Iskenderian v. Iskenderian

51 Cal. Rptr. 3d 163, 144 Cal. App. 4th 1162, 2006 Daily Journal DAR 15202, 2006 Cal. Daily Op. Serv. 10616, 2006 Cal. App. LEXIS 1808
CourtCalifornia Court of Appeal
DecidedNovember 17, 2006
DocketB183419
StatusPublished
Cited by1 cases

This text of 51 Cal. Rptr. 3d 163 (Iskenderian v. Iskenderian) is published on Counsel Stack Legal Research, covering California Court of Appeal primary law. Counsel Stack provides free access to over 12 million legal documents including statutes, case law, regulations, and constitutions.

Bluebook
Iskenderian v. Iskenderian, 51 Cal. Rptr. 3d 163, 144 Cal. App. 4th 1162, 2006 Daily Journal DAR 15202, 2006 Cal. Daily Op. Serv. 10616, 2006 Cal. App. LEXIS 1808 (Cal. Ct. App. 2006).

Opinion

Opinion

BOLAND, J.

SUMMARY

Following a bench trial, the court found that rights to the trademark “Zankou Chicken” were validly assigned to two trusts, and that the trusts properly and effectively directed the distribution of the trademark rights to the three adult children of the trustor. We affirm the trial court’s order.

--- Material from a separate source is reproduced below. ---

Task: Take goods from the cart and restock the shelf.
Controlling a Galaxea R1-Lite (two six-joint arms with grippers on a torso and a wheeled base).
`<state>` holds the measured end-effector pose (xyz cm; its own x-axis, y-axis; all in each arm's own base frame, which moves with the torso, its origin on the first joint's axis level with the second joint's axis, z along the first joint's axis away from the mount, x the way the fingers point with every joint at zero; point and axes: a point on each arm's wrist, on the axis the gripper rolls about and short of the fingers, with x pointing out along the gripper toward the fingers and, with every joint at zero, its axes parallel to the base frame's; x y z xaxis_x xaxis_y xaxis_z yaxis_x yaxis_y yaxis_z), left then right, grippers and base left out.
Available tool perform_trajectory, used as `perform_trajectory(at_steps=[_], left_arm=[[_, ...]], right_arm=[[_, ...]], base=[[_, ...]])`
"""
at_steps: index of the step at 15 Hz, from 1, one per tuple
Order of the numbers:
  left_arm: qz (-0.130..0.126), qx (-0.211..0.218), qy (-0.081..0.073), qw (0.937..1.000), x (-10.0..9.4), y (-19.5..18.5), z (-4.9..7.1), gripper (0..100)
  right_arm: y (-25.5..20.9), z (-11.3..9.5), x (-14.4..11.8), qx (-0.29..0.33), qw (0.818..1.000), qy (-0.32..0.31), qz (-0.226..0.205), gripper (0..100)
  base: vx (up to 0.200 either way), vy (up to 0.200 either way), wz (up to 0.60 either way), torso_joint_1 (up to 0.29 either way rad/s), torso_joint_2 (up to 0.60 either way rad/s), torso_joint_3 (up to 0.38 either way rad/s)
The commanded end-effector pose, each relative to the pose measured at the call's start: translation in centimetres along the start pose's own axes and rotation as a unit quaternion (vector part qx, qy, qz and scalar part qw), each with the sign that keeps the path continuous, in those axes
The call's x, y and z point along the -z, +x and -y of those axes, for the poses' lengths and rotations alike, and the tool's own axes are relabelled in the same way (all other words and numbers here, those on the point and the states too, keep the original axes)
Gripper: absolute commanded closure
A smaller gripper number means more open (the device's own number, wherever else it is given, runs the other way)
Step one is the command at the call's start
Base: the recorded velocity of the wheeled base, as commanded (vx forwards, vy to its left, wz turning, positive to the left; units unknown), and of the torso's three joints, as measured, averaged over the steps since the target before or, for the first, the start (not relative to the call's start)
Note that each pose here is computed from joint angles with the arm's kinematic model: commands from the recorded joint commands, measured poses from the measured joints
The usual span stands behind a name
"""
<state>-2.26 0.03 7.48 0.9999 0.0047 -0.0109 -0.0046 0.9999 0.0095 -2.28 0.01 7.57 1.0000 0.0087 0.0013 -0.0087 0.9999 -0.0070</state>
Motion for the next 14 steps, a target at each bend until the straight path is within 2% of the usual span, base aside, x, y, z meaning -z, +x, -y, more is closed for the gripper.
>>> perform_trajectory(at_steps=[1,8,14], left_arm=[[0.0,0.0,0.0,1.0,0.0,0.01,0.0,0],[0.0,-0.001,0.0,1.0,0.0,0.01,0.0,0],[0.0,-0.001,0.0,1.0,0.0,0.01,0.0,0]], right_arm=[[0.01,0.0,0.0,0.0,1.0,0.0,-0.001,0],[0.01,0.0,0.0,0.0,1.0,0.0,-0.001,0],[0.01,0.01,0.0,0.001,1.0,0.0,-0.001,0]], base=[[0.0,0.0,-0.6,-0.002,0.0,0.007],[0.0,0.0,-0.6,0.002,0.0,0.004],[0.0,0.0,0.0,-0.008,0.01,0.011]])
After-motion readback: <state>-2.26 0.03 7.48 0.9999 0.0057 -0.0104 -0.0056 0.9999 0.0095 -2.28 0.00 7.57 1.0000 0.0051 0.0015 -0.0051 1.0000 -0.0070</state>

*1165 FACTUAL AND PROCEDURAL BACKGROUND

Rita Iskenderian brought a petition under Probate Code section 850, seeking a determination concerning the ownership of the trademark or trade name “Zankou Chicken.” 1 She alleged that a trust created by her late mother-in-law, Markrid Iskenderian, purporting to distribute the rights to the trademark equally among her (Markrid’s) three children, was ineffective because the trademark was not the property of the trust. She alleged her late husband Mardiros, Markrid’s son, held all rights to the trademark at the time of his death, and she (Rita) is now the exclusive owner of the mark.

A bench trial elicited these facts. Vartkes and Markrid Iskenderian opened a chicken restaurant called Zankou Chicken in Beirut, Lebanon, many years ago. Vartkes and Markrid had three children: a son, Mardiros, and two daughters, Dzovig and Haygan. (We refer to members of the Iskenderian family by their first names for sake of clarity.) In the early 1980’s, the Iskenderians (Vartkes, Markrid, Mardiros and Rita) emigrated from Lebanon to the United States, and Dzovig and Haygan eventually joined them.

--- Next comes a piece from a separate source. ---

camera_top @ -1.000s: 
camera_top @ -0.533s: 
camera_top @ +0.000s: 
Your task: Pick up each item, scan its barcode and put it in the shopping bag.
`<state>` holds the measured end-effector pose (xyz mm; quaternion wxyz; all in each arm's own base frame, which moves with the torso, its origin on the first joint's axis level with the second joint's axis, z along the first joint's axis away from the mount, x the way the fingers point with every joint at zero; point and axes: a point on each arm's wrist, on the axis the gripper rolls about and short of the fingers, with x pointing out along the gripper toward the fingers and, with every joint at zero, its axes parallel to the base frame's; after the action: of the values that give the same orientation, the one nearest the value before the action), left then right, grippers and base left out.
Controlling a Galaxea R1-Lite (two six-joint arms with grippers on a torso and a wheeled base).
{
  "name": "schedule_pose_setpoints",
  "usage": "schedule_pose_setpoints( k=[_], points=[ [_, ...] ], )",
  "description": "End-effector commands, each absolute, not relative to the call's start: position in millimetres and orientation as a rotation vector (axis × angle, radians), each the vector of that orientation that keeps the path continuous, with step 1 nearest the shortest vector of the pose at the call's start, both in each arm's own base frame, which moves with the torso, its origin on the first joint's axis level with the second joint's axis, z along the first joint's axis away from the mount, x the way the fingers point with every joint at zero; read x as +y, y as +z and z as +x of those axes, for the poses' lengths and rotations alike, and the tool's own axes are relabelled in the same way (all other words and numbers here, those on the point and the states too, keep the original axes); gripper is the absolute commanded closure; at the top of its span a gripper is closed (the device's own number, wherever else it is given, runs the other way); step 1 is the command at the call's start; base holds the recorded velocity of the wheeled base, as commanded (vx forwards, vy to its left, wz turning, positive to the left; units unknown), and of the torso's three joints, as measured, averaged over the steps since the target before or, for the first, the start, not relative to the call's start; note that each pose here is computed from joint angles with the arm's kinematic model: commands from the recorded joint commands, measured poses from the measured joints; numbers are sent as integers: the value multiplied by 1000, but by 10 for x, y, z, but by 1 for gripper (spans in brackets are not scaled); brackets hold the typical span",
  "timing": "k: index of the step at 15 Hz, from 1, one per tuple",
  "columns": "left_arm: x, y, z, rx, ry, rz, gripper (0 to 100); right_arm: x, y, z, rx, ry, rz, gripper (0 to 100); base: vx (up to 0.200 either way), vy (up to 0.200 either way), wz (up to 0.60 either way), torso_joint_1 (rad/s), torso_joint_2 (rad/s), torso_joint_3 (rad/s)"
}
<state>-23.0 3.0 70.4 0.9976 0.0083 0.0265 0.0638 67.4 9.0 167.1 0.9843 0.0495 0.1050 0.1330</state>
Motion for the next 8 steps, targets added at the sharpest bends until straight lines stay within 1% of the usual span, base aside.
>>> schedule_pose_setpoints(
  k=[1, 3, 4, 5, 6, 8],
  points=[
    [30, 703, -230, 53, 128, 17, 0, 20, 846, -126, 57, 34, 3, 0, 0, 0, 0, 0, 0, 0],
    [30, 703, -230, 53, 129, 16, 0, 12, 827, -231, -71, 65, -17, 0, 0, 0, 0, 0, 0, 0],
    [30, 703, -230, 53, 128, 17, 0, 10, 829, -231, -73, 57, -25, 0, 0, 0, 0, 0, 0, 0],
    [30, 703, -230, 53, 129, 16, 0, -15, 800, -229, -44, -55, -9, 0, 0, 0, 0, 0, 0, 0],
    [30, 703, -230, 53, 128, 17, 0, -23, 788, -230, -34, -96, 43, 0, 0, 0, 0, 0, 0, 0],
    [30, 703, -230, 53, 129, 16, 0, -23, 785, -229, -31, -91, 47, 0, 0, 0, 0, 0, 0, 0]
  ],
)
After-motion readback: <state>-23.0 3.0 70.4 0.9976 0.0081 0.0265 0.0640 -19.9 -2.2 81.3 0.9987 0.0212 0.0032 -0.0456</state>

When they came to the United States, the family opened the first Zankou Chicken restaurant in Hollywood (dubbed by the family as Zankou #2 in honor of the original restaurant in Beirut). The business filed taxes as a father-son partnership from 1984 to 1991, the father with a 60 percent interest and the son with a 40 percent interest. No written partnership agreement existed. The mother, Markrid, who created the garlic sauce for which Zankou Chicken is known, worked in the Hollywood restaurant along with her husband and son. In April 1984, the father-son partnership registered the Zankou Chicken trademark with the State of California.

Mardiros wanted to expand the family business by opening restaurants in other locations, but his parents did not wish to do so. As a result, the father-son partnership was dissolved in September or October of 1991. According to the family accountant, Ara Baltazar, Vartkes paid his son Mardiros $40,000 for his share of the partnership. After the dissolution, the parents continued to operate the Hollywood restaurant, and Mardiros obtained his parents’ blessing to open additional restaurants of his own. Beginning in 1992, Mardiros opened Zankou #3 in Glendale, followed later by Zankou *1166 Chicken restaurants in Van Nuys, Anaheim and Pasadena. Mardiros retained the profits from the additional restaurants, and his parents retained the profits from the Hollywood location. Vartkes died in 1992, and his widow, Markrid, continued to operate the Hollywood restaurant.

In September 1992, Mardiros applied to register the Zankou Chicken service mark in the United States Patent and Trademark Office, declaring in the application he was the owner of the mark and no other person had the right to use it. The mark was registered as of May 18, 1993. Baltazar testified Mardiros’s mother was “very disturbed” when she later found out about Mardiros’s action. The registration of the mark was canceled on December 23, 2000.

The Zankou Chicken enterprise continued to be operated cooperatively after the 1991 dissolution of the father-son partnership. Mardiros coordinated his operation of the newer locations with the Hollywood location operated by his mother. Logos and signage were consistent among all stores, with menus at one location listing contact information for all other Zankou locations. All the restaurants served the same basic fare, including the signature Zankou garlic sauce, which a single family member prepared at the Hollywood location and supplied to all the other Zankou restaurants. Mardiros’s sister Dzovig worked as manager of Mardiros’s Zankou #3 in Glendale. According to his widow Rita’s “loyal but self-serving testimony,” Mardiros developed various innovations and improvements that were also adopted at the Hollywood venue. All Zankou restaurants purchased chicken from the same source under the same contract.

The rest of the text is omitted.